Il avait, comme eux tous, un rien d’accent normand, cette manière très atténuée que, chez nous, les gens distingués ont de chanter comme les paysans, ce qui, du reste, n’est pas sans charme.
Le petit Laurent releva son menton volontaire. Ses yeux pleins d’éclats regardèrent de bas en haut le grand type sans méchanceté qui ne le gronderait pas.
—Ben, tu vois bien, répondit-il, je massacre les arbres...
Un rêve couva dans les yeux doux de l’oncle. Depuis longtemps, il soupirait aussi, lui, comme sa sœur, au sujet de l’enfant. Ce diable ne ressemblait en rien au neveu qu’il eût souhaité, studieux et sage disciple auquel il eût inculqué l’amour de l’histoire, qu’il eût initié lentement à ses recherches sur l’origine de leur maison.

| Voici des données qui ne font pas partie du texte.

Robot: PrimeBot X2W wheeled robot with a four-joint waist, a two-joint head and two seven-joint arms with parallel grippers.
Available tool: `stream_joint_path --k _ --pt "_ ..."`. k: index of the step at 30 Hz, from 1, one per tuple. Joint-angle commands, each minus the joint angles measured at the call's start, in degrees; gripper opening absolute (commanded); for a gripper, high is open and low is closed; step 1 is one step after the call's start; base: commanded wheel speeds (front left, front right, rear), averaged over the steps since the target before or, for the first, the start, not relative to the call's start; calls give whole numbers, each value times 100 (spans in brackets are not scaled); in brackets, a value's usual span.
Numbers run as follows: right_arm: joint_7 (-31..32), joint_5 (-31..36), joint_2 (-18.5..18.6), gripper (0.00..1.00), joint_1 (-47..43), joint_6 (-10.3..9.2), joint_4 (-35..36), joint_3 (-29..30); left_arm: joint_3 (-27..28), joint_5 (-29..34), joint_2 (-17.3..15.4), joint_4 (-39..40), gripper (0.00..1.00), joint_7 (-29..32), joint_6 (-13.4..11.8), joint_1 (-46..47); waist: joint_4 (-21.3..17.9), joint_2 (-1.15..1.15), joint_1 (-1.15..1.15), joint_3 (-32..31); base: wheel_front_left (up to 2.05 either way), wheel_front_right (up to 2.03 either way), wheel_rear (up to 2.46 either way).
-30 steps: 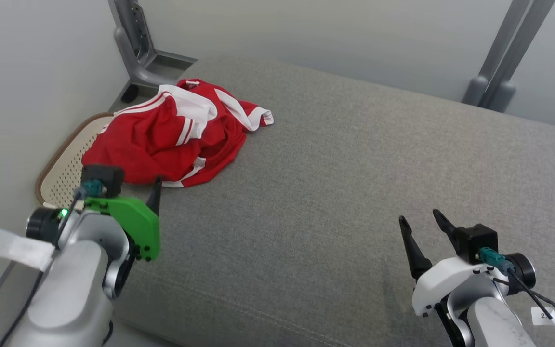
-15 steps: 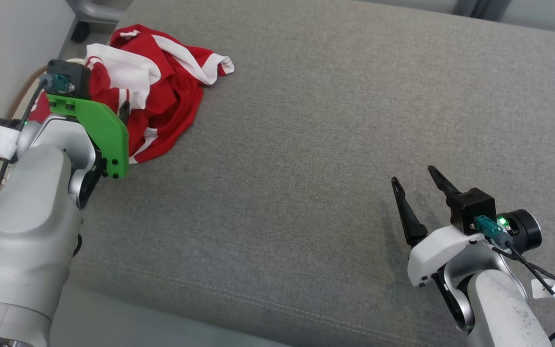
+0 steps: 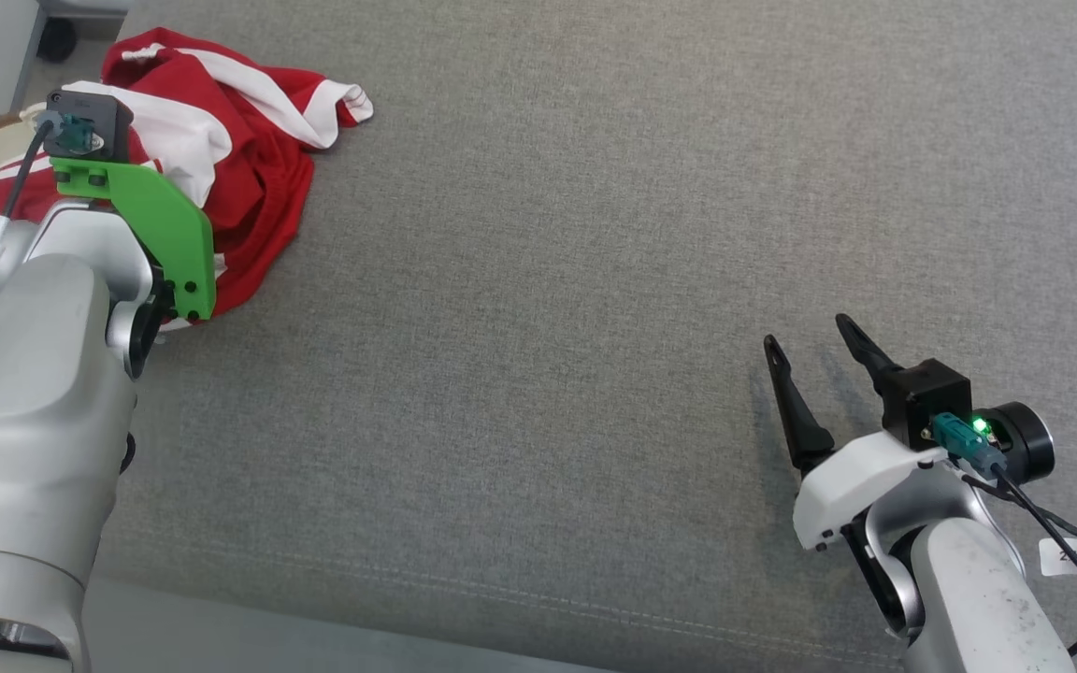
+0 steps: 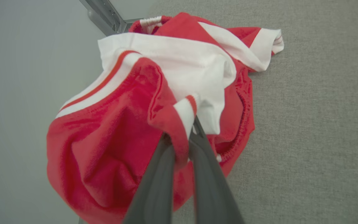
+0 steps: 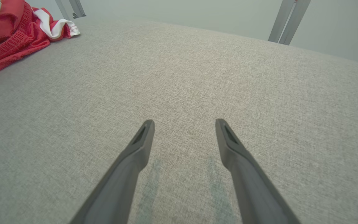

—Ce n’est pas beau d’abîmer les arbres... prononça-t-il. Et puis, qu’est-ce que tu fais à cette heure-ci dehors? Tu devrais être à ta salle d’études.
Une fois de plus, il soupira:
—Si tu voulais, Laurent, je t’apprendrais, moi... Et sans t’ennuyer, tu sais?
Une petite émotion lui fit avancer sa main, gentiment, comme pour mieux persuader par quelque caresse.